## [WHAT TO DO]
Each line of the listing below that includes "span" must be copied.

++++ AVAILABLE DATA

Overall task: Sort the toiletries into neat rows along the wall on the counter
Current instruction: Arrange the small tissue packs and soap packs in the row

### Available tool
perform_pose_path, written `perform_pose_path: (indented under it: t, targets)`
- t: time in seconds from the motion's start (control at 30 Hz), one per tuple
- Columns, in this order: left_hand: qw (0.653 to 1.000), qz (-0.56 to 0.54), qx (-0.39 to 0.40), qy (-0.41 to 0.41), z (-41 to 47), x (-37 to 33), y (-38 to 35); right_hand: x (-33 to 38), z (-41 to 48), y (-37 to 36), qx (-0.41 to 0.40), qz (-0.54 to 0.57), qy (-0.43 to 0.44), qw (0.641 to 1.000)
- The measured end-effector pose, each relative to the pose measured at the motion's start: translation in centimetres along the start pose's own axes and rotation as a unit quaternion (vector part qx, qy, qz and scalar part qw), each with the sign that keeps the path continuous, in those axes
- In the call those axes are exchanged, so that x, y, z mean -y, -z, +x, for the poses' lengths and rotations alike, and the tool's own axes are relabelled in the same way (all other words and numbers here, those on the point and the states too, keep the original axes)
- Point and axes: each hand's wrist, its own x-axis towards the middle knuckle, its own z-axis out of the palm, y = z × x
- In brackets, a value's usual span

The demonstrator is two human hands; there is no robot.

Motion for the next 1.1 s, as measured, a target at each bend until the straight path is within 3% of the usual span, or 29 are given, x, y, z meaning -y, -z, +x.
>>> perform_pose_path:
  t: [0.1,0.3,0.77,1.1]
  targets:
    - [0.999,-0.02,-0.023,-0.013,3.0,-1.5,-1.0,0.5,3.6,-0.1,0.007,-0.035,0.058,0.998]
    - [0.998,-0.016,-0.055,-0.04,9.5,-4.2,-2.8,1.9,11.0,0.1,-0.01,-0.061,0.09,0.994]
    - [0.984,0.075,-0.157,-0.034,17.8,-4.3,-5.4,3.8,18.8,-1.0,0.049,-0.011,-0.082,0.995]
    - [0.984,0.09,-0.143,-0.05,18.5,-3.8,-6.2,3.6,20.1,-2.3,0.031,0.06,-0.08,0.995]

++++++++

## [SOLUTION TO THIS TASK]
- In brackets, a value's usual span
Motion for the next 1.1 s, as measured, a target at each bend until the straight path is within 3% of the usual span, or 29 are given, x, y, z meaning -y, -z, +x.

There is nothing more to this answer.